The Republic of the Congo faces a number of ongoing health challenges.

The Human Rights Measurement Initiative finds that the Republic of the Congo is fulfilling 63.7% of what it should be fulfilling for the right to health based on its level of income. When looking at the right to health with respect to children, the Republic of the Congo achieves 90.3% of what is expected based on its current income. In regards to the right to health amongst the adult population, the country achieves only 75.9% of what is expected based on the nation's level of income.  The Republic of the Congo falls into the "very bad" category when evaluating the right to reproductive health because the nation is fulfilling only 25.0% of what the nation is expected to achieve based on the resources (income) it has available.

Health infrastructure 
Public expenditure health was at 8.9% of the GDP in 2004, whereas private expenditure on health related costs was at 1.3% of private income. Health expenditure was at US$30 per capita in 2004. There were 20 doctors per 100,000 persons in the early 2000s (decade).

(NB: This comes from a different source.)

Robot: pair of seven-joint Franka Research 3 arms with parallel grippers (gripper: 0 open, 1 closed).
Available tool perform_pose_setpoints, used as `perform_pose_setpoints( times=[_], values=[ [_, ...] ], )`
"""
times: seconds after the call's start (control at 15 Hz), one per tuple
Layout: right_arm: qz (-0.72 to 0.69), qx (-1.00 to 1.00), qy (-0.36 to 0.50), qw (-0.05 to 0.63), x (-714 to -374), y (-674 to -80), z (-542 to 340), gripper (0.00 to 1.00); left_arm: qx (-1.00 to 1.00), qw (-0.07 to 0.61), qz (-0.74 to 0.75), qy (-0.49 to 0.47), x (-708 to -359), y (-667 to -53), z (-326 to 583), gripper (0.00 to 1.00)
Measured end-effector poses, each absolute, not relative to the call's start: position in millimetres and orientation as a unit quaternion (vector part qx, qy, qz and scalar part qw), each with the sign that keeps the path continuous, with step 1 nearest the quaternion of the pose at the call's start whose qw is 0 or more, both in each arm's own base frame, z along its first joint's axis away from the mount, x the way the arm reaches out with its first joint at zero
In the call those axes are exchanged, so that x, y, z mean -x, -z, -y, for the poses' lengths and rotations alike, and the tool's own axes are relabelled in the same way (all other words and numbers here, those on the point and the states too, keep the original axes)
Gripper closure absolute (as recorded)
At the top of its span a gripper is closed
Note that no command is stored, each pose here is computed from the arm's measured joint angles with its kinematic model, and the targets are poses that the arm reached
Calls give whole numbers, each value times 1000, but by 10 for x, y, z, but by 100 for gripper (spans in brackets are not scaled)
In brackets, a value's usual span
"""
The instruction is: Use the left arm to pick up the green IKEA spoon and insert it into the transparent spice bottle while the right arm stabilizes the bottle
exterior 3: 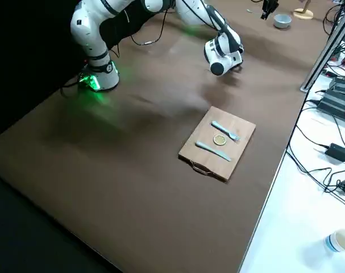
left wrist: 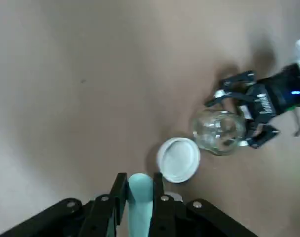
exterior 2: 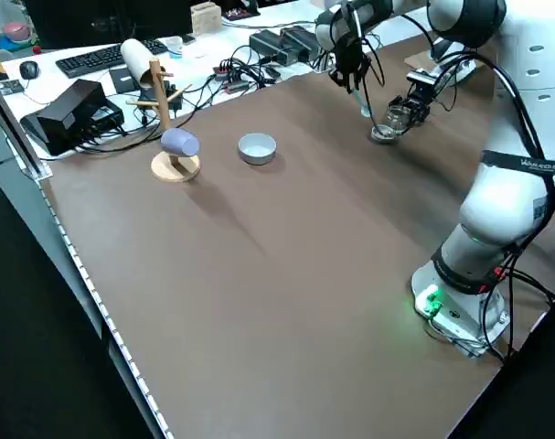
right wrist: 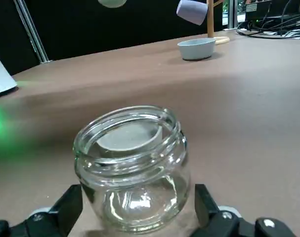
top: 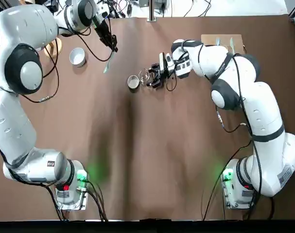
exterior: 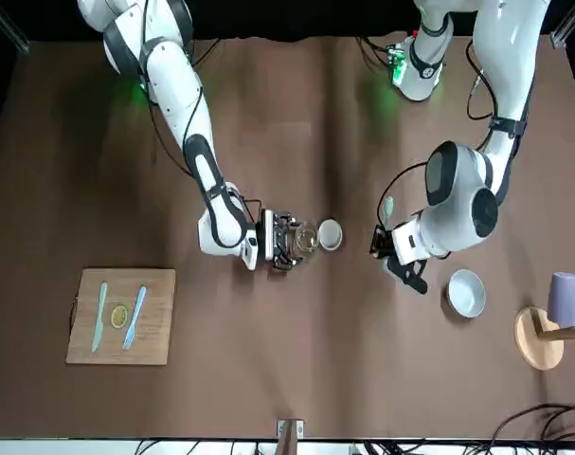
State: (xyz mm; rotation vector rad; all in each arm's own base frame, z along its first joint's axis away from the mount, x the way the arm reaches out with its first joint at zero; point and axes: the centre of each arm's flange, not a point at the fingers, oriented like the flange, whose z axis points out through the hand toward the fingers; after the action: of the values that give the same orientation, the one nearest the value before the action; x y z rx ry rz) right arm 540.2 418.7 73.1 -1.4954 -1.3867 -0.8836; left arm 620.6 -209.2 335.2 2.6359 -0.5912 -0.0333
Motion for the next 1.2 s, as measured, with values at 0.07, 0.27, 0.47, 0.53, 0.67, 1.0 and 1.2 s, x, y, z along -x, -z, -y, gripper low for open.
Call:
perform_pose_setpoints(
  times=[0.07, 0.27, 0.47, 0.53, 0.67, 1.0, 1.2],
  values=[
    [560, 603, 355, 444, -5389, -712, -4197, 0, -945, 234, 228, 6, -6226, -3379, 2117, 75],
    [560, 602, 356, 444, -5389, -711, -4206, 0, -917, 288, 277, -22, -6256, -3537, 2276, 75],
    [560, 602, 356, 445, -5375, -710, -4227, 0, -874, 362, 317, -66, -6256, -3642, 2406, 75],
    [560, 602, 356, 445, -5373, -710, -4232, 0, -860, 382, 329, -78, -6249, -3649, 2433, 75],
    [560, 601, 355, 445, -5370, -710, -4237, 0, -828, 416, 363, -103, -6229, -3626, 2493, 75],
    [558, 603, 356, 446, -5365, -707, -4246, 0, -724, 503, 428, -199, -6206, -3338, 2668, 75],
    [557, 603, 356, 446, -5363, -705, -4248, 0, -661, 526, 474, -248, -6203, -3161, 2769, 75]
  ],
)
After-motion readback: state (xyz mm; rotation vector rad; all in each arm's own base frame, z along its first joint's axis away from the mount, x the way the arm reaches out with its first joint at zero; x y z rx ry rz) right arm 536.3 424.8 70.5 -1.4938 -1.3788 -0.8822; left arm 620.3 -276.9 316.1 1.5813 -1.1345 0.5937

There were 328 medical facilities in the Republic of the Congo in 2019.  Hospitals include the following:
Abala l’Hôpital de Base, Plateaux
Adolphe A Hôpital Général, Pointe Noire
Brazzaville Hospital, Brazzaville
Djambala l’Hôpital de Base, Plateaux
Dolisie l’Hôpital de Base, Niari
Dpolisie Hôpital Général, Niari
Ewo Hôpital, Cuvette-Ouest
Gamboma l’Hôpital de Base, Plateaux
Hospital 31 July D'Owando, Owando, Cuvette
Impfondo Hôpital Comboutique, Likouala Department
Kindamba Hôpital Comboutique, Pool Department
Kinkala Hôpital Comboutique, Pool Department
Linzolo l’Hôpital de Base, Pool Department
Loandjili Hôpital Général, Pointe Noire
Madingou Hospital Comboutique, Bouenza 
Makélékélé l’Hôpital de Base, Brazzaville
Mfouati Hospital Comboutique, Bouenza 
Military Hospital of Pointe-Noire, Pointe-Noire
Mindouli Hôpital Comboutique, Pool Department
Mouyondzi Hospital Comboutique, Bouenza 
Mpissa l’Hôpital de Base, Brazzaville
Nkayi Hôpital Comboutique, Bouenza
Okoyo Hôpital, Cuvette-Ouest
Ouesso l’Hôpital de Base, Sangha
Pioneer Christian Hospital, Impfondo, Likouala Department
Securex Hospital, Brazzaville
Sibiti Hôpital Comboutique, Lékoumou
Talagaï l’Hôpital de Base, Brazzaville
Tié-Tié l’Hôpital de Base, Pointe Noire
University Hospital of Brazzaville, Brazzaville

Health status

Life expectancy 
The 2014 CIA estimated average life expectancy in the Republic of the Congo was 58.52 years.

Endemic diseases 
The entire population of the Republic of the Congo is at high risk of malaria and transmission is intense all year round.  The annual reported number of malaria cases in 2012 was 117,640 with 623 deaths.

Yellow fever is also endemic to the Congo.

HIV/AIDS 
The 2013 HIV prevalence is at 3.4% among 15- to 49-year-olds.

Malnutrition 
A large proportion of the population is undernourished.